Пленник пообвык к новому дому, да и конь вел себя смирно, покамест мальчика не трогал никто. Так пришло время покинуть становище. Но прежде чем поход затеять, хан Кырус приказал готовить казнь юнца. Уж очень хотелось ему показать власть свою безграничную, якобы небом дарованную, чтоб завладеть, наконец, дивным конем, объединить ханов юга и захватить все земли степные, купаясь в достатке, уважении и величии своем. А задумал он приручить коня, выучив все слова и песни, что ему ученый старец передал, что он слышал сам от мальчишки.
Снова заковали крепко коня, но, чуя беду, зверь вырывался. Тогда хан приказал заковать его пуще прежнего да закопать его в яме, чтоб могуча земля сама держала свое чудовище, но чтоб морда его свободна была и чтоб конь казнь сам узрел.
Ни словом, ни жестом юноша не выдал страха смертного, все песни пел свои звонкие, чужеземные, да смеялся, пока волокли его как Мутхет в иную пору, и, возгласив единоличные права на зверя, хан сам отрубил парню голову. Покатилась голова мальчика к яме, где конь закопан был, вертелись волоса его белые в пыли, не пачкаясь, да вдруг разлетелись на ветру в тонкие нити вместе с головой, аккурат вплетясь в гриву коня. Заржал конь оглушающее, забил ногами мощными под землею, но слишком крепко держала его мать-земля. Хан Кырус заговорил на языке мальчика, и бесстрашно подошел к морде коня, злобой пышущей, да был он уверен, что во власти теперь его станет зверь непокорный.
Конь затих да морду к земле отпустил, прикрыв горящие глаза свои. В тишине рассмеялся хан да ликовал, поставив свой бесстыжий сапог на могучую белую морду.

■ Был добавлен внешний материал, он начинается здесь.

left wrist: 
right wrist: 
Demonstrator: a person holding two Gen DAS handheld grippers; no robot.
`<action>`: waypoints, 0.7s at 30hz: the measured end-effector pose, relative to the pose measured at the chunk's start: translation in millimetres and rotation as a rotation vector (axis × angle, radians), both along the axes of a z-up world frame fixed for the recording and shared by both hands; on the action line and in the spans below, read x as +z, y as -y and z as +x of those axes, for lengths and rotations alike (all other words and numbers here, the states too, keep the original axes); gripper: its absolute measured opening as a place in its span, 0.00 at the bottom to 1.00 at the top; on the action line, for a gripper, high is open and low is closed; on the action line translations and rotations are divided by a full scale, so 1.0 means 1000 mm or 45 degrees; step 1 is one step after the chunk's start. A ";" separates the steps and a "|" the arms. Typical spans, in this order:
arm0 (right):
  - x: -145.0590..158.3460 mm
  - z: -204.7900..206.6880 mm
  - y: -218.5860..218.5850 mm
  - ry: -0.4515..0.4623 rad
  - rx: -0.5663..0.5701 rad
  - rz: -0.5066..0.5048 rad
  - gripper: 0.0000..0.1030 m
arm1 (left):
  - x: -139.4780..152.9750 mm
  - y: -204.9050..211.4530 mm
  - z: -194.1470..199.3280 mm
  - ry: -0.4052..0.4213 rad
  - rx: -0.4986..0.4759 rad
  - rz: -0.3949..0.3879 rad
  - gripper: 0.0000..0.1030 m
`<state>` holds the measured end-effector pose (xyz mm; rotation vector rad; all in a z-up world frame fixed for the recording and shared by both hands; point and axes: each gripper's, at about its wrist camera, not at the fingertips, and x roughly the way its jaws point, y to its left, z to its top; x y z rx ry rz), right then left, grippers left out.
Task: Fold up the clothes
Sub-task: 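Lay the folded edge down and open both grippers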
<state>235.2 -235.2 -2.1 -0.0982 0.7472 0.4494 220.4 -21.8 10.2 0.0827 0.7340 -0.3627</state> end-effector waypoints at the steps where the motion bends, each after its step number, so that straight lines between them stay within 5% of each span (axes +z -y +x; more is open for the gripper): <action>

Возрадовался народ ханов, думая, что скоро станет народом-победителем, народом-царем. Вот только никто в ликовании своем глупом не приметил, коль злобно на хана конь глядел, и в глазах не горел его больше огонь, только разверзлась пропасть преисподней.
Могучий конь был спокоен и кроток, дал себя освободить, и никого не тронул, пока седлали его для хана. В ликовании своем хан не заметил, что задумал конь великую месть. В ту ночь отвели коня в общее стойло, и закрыли как всех прочих лошадей, будто позабыли его исполинскую силу. А люди в становище той ночью все проспали как мертвые, ибо сторожили их духи песков, залезая в уши да шепча искушения райские. На утро в стойле не нашли ни одной живой лошади, ибо все тела стояли безглавые, истекая горячею кровью, и только было слышно как могучий конь жевал шумно что-то твердое своей мощной челюстью. Но не испугался хан злобы его, и оседлал его, и гонял целый день по округе, всё крича слова заветные, да песни горланил на языке чужеземном.

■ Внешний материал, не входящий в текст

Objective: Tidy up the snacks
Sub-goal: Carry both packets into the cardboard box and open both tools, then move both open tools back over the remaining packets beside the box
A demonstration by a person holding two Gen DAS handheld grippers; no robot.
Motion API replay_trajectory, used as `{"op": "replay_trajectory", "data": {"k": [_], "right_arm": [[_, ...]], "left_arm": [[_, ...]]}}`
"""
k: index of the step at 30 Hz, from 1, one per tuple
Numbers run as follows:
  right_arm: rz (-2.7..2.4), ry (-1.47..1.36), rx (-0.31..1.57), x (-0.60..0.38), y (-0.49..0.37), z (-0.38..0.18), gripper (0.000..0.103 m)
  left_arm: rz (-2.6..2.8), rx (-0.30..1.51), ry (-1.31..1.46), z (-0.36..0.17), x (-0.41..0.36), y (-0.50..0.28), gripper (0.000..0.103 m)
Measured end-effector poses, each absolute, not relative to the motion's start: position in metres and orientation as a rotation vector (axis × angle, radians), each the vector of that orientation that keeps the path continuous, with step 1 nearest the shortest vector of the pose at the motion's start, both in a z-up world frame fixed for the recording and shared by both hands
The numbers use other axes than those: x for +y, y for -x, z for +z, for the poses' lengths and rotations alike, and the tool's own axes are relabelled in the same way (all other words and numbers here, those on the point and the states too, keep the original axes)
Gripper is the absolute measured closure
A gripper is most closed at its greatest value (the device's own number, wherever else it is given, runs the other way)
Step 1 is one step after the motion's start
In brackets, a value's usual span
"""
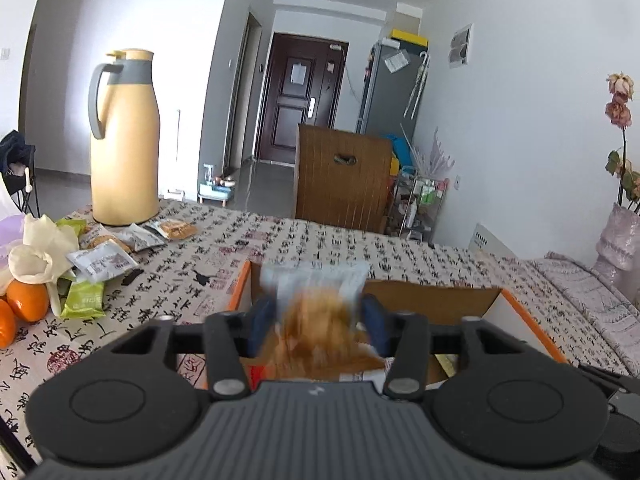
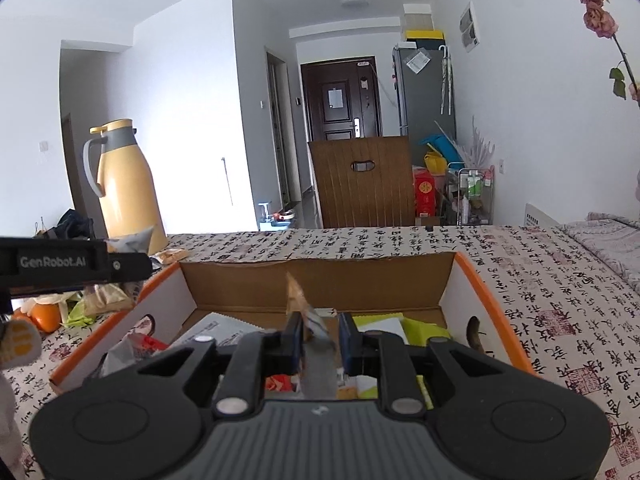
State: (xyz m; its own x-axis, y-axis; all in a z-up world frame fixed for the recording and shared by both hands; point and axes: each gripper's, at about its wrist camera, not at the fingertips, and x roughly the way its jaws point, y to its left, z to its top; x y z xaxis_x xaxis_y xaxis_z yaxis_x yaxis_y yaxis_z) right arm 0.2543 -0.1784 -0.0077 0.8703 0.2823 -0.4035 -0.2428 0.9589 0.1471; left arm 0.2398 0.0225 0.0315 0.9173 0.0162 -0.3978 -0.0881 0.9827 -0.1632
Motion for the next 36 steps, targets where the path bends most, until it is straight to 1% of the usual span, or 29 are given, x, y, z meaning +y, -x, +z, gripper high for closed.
{"op": "replay_trajectory", "data": {"k": [1,2,3,4,5,6,7,8,19,27,36], "right_arm": [[0.27,-0.093,0.439,-0.179,-0.254,-0.008,0.066],[0.261,-0.095,0.437,-0.181,-0.253,-0.008,0.05],[0.249,-0.099,0.431,-0.182,-0.252,-0.007,0.033],[0.236,-0.103,0.423,-0.183,-0.252,-0.006,0.026],[0.229,-0.109,0.417,-0.184,-0.252,-0.006,0.013],[0.225,-0.115,0.414,-0.185,-0.252,-0.005,0.008],[0.221,-0.119,0.413,-0.185,-0.252,-0.005,0.001],[0.219,-0.123,0.413,-0.185,-0.252,-0.005,0.0],[0.226,-0.12,0.435,-0.183,-0.252,-0.005,0.0],[0.222,-0.104,0.422,-0.183,-0.243,0.01,0.0],[0.244,-0.088,0.409,-0.185,-0.212,0.022,0.0]], "left_arm": [[0.069,0.388,0.183,0.033,0.023,-0.237,0.021],[0.083,0.373,0.185,0.035,0.024,-0.234,0.006],[0.098,0.354,0.188,0.036,0.025,-0.231,0.001],[0.101,0.343,0.192,0.038,0.025,-0.229,0.0],[0.097,0.339,0.197,0.039,0.026,-0.229,0.0],[0.099,0.336,0.203,0.04,0.027,-0.228,0.0],[0.104,0.337,0.206,0.039,0.027,-0.228,0.0],[0.105,0.34,0.208,0.039,0.027,-0.229,0.0],[0.11,0.364,0.215,0.036,0.027,-0.231,0.0],[0.121,0.347,0.217,0.049,0.026,-0.221,0.0],[0.102,0.353,0.211,0.062,0.025,-0.193,0.0]]}}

Конь скакал десять дней без устали, а хан сдался только как сам не смог уздечку держать да еле обратно в становище вернулся. Коня приковали цепями да лишили еды, а хан слег да приходил в себя. Дни прошли, и встал на ноги хан, но ныне уже пора пришла уходить,  ибо скоту еды мало сделалось.

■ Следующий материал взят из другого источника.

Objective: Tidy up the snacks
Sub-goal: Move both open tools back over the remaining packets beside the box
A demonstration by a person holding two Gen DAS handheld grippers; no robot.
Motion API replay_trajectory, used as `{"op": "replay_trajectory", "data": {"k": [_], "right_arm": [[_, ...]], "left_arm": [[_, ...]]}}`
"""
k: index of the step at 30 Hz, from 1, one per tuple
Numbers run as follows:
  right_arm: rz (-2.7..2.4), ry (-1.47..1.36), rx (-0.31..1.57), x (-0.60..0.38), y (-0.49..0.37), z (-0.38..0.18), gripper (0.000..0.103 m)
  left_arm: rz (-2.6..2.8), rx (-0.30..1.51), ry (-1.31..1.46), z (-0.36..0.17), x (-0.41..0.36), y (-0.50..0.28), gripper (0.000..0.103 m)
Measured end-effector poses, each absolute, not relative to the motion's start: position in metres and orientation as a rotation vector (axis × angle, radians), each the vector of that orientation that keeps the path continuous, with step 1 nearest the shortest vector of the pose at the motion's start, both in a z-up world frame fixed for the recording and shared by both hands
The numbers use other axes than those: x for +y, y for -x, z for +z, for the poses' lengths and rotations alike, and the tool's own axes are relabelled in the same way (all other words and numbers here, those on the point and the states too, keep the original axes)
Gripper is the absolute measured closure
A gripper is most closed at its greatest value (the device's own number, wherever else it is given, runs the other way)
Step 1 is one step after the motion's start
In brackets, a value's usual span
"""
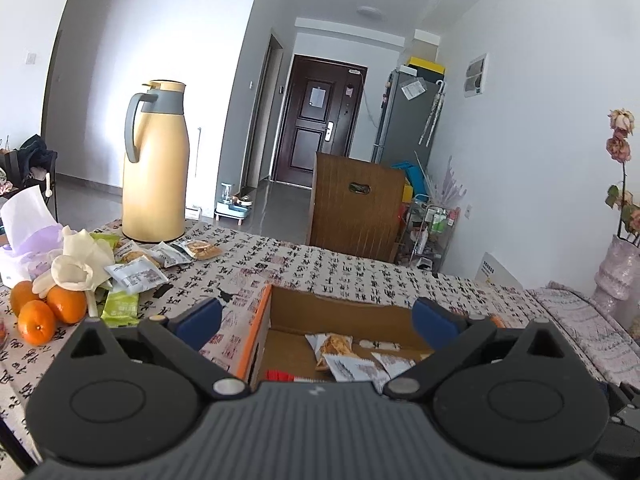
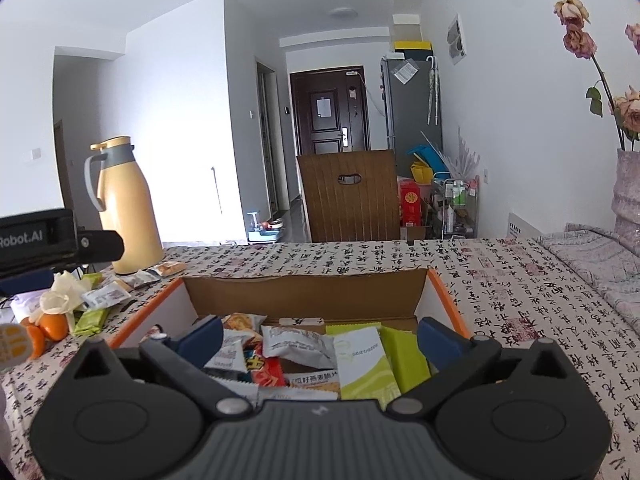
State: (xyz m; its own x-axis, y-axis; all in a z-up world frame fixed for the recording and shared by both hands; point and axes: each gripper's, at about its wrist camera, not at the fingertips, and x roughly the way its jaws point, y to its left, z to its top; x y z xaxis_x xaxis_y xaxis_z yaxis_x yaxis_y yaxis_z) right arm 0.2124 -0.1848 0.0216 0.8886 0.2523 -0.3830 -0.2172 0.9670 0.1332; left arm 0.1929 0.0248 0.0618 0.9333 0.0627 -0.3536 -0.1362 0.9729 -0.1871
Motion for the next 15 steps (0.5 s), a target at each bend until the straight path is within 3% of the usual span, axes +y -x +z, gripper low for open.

В последнюю ночь пред походом хан пришел к коню, все голодавшему, и снова пытался говорить с ним словами заученными. Слушал, казалось, его конь да глядел на него внимательно. Ушел хан спать, думая, что своей божественной властью приструнил неведомую силу, довольный сверх меры и радостный.
А на утро нашли семью ханову и всех его жен, детей да слуг обезглавленными, истекающих горячею кровью, в том же месте, кто где спал. А в самом темном углу жилища ханова стоял конь и жевал шумно что-то твердое своей мощной челюстью.
Те, кто выжил в степях как сбежал из кырусова становища, говорили, что последним оттуда уходил исполинский конь, сверкающий как звездный свет, гордым, широким шагом, а на спине его сидел мальчик с глазами прозрачнее родниковой воды и волосами белее снегов далеких гор. И ушли они на восток, навстречу белесой, сверкающей царице небес, что ждала их с улыбкою кроткою. И оттуда, где встретила она дитя свое и духа-хранителя его, теперь рождаются и гуляют по небу вольные облака исполинских размеров.